● **Task directions**
Pictures found in the material must be left out, and every line returned as written.

● **The data**
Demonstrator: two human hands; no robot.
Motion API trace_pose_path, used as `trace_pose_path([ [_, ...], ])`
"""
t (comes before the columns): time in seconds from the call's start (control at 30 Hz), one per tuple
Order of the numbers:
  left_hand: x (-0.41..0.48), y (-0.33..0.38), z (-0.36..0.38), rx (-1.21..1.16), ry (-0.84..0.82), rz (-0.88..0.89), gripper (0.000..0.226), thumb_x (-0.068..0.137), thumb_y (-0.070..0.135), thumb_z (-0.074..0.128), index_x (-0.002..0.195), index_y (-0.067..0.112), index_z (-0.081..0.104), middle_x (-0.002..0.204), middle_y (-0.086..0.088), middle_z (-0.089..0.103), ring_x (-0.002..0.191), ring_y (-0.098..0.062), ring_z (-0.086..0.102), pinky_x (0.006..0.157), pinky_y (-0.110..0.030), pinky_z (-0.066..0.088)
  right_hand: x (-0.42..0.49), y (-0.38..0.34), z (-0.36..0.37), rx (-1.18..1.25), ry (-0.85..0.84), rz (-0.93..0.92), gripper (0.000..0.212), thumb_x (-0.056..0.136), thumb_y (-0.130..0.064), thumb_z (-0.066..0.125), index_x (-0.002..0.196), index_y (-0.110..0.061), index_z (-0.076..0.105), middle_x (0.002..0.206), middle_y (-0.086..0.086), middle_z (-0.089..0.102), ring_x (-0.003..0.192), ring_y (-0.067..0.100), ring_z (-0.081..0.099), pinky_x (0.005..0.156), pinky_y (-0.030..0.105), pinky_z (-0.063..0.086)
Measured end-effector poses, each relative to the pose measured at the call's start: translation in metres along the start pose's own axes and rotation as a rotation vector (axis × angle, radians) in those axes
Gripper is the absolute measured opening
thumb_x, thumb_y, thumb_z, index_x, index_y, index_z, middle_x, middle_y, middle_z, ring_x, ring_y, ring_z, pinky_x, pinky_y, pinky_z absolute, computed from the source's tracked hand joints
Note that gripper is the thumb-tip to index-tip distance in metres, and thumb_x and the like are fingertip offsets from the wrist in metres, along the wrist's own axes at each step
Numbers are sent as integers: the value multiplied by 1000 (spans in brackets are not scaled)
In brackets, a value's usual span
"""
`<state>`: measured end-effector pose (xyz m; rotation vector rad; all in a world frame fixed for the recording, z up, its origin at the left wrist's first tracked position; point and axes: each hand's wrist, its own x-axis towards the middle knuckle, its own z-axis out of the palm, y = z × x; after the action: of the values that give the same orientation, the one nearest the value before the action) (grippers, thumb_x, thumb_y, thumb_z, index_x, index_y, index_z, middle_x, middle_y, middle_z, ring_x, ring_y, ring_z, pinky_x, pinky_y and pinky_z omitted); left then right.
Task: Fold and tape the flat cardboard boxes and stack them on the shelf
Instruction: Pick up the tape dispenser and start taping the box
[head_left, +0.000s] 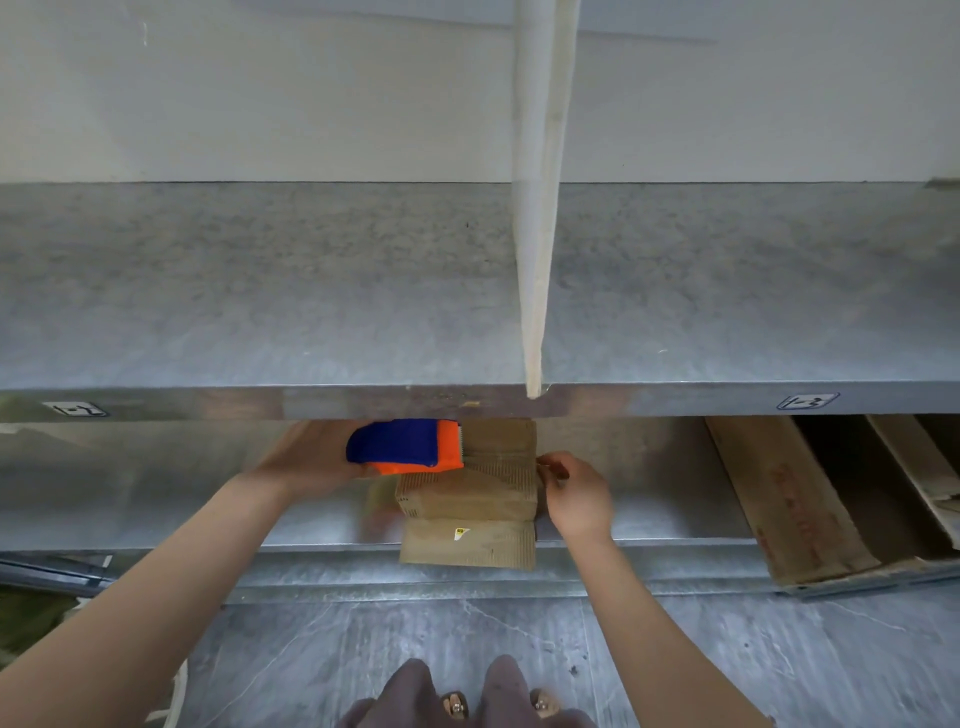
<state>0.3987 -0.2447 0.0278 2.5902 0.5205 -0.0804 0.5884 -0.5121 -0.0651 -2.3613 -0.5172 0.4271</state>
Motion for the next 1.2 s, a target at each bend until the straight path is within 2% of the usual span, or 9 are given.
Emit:
trace_pose_path([
  [0.13, -5, -4, -1, -9, 13, -12, 54, 75, 54, 73, 123, 50, 49, 112, 29, 59, 99, 3, 58, 83, -28, 53, -14, -10, -4, 184, -176, -51, 52, 89, -4, 49, 132, -34, 55, 108, -12, 69, 100, 10, 66, 82, 15, 48],
  [0.2, -8, -7, 0, -8, 8, -47, 59, 74, 53, 74, 126, 52, 46, 116, 29, 59, 101, 1, 58, 84, -28, 52, -14, -13, -8, 376, -261, 15, 67, 87, -7, 54, 143, -40, 39, 114, -14, 64, 104, 8, 63, 90, 26, 52],
  [0.27, -9, -9, 1, 11, 10, -83, 64, 74, 51, 74, 130, 51, 44, 120, 26, 59, 103, -3, 58, 84, -27, 49, -8, -18, -13, 459, -365, 20, 73, 84, -13, 61, 147, -39, 35, 131, -13, 58, 113, 10, 60, 98, 35, 51],
  [0.4, -6, -7, 2, 18, 15, -66, 65, 75, 46, 75, 132, 51, 44, 120, 26, 58, 103, -3, 56, 82, -25, 45, 1, -30, -9, 143, -427, -82, 94, 71, -52, 78, 149, -43, 27, 150, -18, 35, 133, 7, 41, 110, 29, 36],
  [0.53, -6, -10, 1, -88, -17, -27, 58, 75, 42, 75, 124, 54, 48, 112, 33, 58, 100, 6, 57, 84, -21, 48, 0, -28, 4, 165, -316, -60, 94, 69, -40, 85, 147, -37, 34, 145, -12, 46, 129, 9, 46, 100, 19, 38],
  [0.8, -15, -26, -3, -204, 10, -10, 63, 73, 31, 80, 123, 54, 50, 111, 38, 56, 104, 15, 52, 85, -13, 44, -6, -37, 17, 173, -292, -15, 92, 68, -32, 86, 146, -34, 38, 141, -13, 50, 128, 9, 48, 100, 20, 39],
  [0.97, -20, -36, -8, -214, 35, -6, 64, 72, 25, 81, 122, 54, 53, 101, 51, 50, 102, 24, 48, 75, 1, 40, -17, -39, 27, 195, -293, 53, 90, 72, -29, 83, 147, -42, 34, 136, -17, 54, 120, 5, 53, 91, 12, 38],
  [1.07, -22, -41, -11, -206, 4, -17, 66, 73, 31, 80, 120, 63, 46, 111, 42, 53, 105, 20, 49, 76, -5, 42, -16, -41, 29, 204, -315, 97, 92, 73, -28, 83, 148, -43, 31, 137, -17, 53, 114, 2, 53, 88, 11, 39],
  [1.2, -35, -52, -11, -180, -10, -22, 70, 71, 42, 81, 120, 70, 40, 118, 41, 41, 110, 23, 35, 85, -9, 35, -13, -42, 28, 181, -331, 121, 92, 73, -31, 83, 147, -45, 31, 136, -18, 55, 108, 1, 53, 86, 12, 38],
])
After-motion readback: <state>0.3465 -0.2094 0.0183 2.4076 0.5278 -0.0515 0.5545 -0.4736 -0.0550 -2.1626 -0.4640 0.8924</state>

● **Output for this exercise**
Demonstrator: two human hands; no robot.
Motion API trace_pose_path, used as `trace_pose_path([ [_, ...], ])`
"""
t (comes before the columns): time in seconds from the call's start (control at 30 Hz), one per tuple
Order of the numbers:
  left_hand: x (-0.41..0.48), y (-0.33..0.38), z (-0.36..0.38), rx (-1.21..1.16), ry (-0.84..0.82), rz (-0.88..0.89), gripper (0.000..0.226), thumb_x (-0.068..0.137), thumb_y (-0.070..0.135), thumb_z (-0.074..0.128), index_x (-0.002..0.195), index_y (-0.067..0.112), index_z (-0.081..0.104), middle_x (-0.002..0.204), middle_y (-0.086..0.088), middle_z (-0.089..0.103), ring_x (-0.002..0.191), ring_y (-0.098..0.062), ring_z (-0.086..0.102), pinky_x (0.006..0.157), pinky_y (-0.110..0.030), pinky_z (-0.066..0.088)
  right_hand: x (-0.42..0.49), y (-0.38..0.34), z (-0.36..0.37), rx (-1.18..1.25), ry (-0.85..0.84), rz (-0.93..0.92), gripper (0.000..0.212), thumb_x (-0.056..0.136), thumb_y (-0.130..0.064), thumb_z (-0.066..0.125), index_x (-0.002..0.196), index_y (-0.110..0.061), index_z (-0.076..0.105), middle_x (0.002..0.206), middle_y (-0.086..0.086), middle_z (-0.089..0.102), ring_x (-0.003..0.192), ring_y (-0.067..0.100), ring_z (-0.081..0.099), pinky_x (0.005..0.156), pinky_y (-0.030..0.105), pinky_z (-0.063..0.086)
Measured end-effector poses, each relative to the pose measured at the call's start: translation in metres along the start pose's own axes and rotation as a rotation vector (axis × angle, radians) in those axes
Gripper is the absolute measured opening
thumb_x, thumb_y, thumb_z, index_x, index_y, index_z, middle_x, middle_y, middle_z, ring_x, ring_y, ring_z, pinky_x, pinky_y, pinky_z absolute, computed from the source's tracked hand joints
Note that gripper is the thumb-tip to index-tip distance in metres, and thumb_x and the like are fingertip offsets from the wrist in metres, along the wrist's own axes at each step
Numbers are sent as integers: the value multiplied by 1000 (spans in brackets are not scaled)
In brackets, a value's usual span
"""
`<state>`: measured end-effector pose (xyz m; rotation vector rad; all in a world frame fixed for the recording, z up, its origin at the left wrist's first tracked position; point and axes: each hand's wrist, its own x-axis towards the middle knuckle, its own z-axis out of the palm, y = z × x; after the action: of the values that give the same orientation, the one nearest the value before the action) (grippers, thumb_x, thumb_y, thumb_z, index_x, index_y, index_z, middle_x, middle_y, middle_z, ring_x, ring_y, ring_z, pinky_x, pinky_y and pinky_z omitted); left then right.
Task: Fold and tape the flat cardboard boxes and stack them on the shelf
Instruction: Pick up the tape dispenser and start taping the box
[head_left, +0.000s] 
<state>0.3987 -0.2447 0.0278 2.5902 0.5205 -0.0804 0.5884 -0.5121 -0.0651 -2.3613 -0.5172 0.4271</state>
Motion for the next 1.2 s, a target at each bend until the straight path is within 2% of the usual span, or 9 are given.
Emit:
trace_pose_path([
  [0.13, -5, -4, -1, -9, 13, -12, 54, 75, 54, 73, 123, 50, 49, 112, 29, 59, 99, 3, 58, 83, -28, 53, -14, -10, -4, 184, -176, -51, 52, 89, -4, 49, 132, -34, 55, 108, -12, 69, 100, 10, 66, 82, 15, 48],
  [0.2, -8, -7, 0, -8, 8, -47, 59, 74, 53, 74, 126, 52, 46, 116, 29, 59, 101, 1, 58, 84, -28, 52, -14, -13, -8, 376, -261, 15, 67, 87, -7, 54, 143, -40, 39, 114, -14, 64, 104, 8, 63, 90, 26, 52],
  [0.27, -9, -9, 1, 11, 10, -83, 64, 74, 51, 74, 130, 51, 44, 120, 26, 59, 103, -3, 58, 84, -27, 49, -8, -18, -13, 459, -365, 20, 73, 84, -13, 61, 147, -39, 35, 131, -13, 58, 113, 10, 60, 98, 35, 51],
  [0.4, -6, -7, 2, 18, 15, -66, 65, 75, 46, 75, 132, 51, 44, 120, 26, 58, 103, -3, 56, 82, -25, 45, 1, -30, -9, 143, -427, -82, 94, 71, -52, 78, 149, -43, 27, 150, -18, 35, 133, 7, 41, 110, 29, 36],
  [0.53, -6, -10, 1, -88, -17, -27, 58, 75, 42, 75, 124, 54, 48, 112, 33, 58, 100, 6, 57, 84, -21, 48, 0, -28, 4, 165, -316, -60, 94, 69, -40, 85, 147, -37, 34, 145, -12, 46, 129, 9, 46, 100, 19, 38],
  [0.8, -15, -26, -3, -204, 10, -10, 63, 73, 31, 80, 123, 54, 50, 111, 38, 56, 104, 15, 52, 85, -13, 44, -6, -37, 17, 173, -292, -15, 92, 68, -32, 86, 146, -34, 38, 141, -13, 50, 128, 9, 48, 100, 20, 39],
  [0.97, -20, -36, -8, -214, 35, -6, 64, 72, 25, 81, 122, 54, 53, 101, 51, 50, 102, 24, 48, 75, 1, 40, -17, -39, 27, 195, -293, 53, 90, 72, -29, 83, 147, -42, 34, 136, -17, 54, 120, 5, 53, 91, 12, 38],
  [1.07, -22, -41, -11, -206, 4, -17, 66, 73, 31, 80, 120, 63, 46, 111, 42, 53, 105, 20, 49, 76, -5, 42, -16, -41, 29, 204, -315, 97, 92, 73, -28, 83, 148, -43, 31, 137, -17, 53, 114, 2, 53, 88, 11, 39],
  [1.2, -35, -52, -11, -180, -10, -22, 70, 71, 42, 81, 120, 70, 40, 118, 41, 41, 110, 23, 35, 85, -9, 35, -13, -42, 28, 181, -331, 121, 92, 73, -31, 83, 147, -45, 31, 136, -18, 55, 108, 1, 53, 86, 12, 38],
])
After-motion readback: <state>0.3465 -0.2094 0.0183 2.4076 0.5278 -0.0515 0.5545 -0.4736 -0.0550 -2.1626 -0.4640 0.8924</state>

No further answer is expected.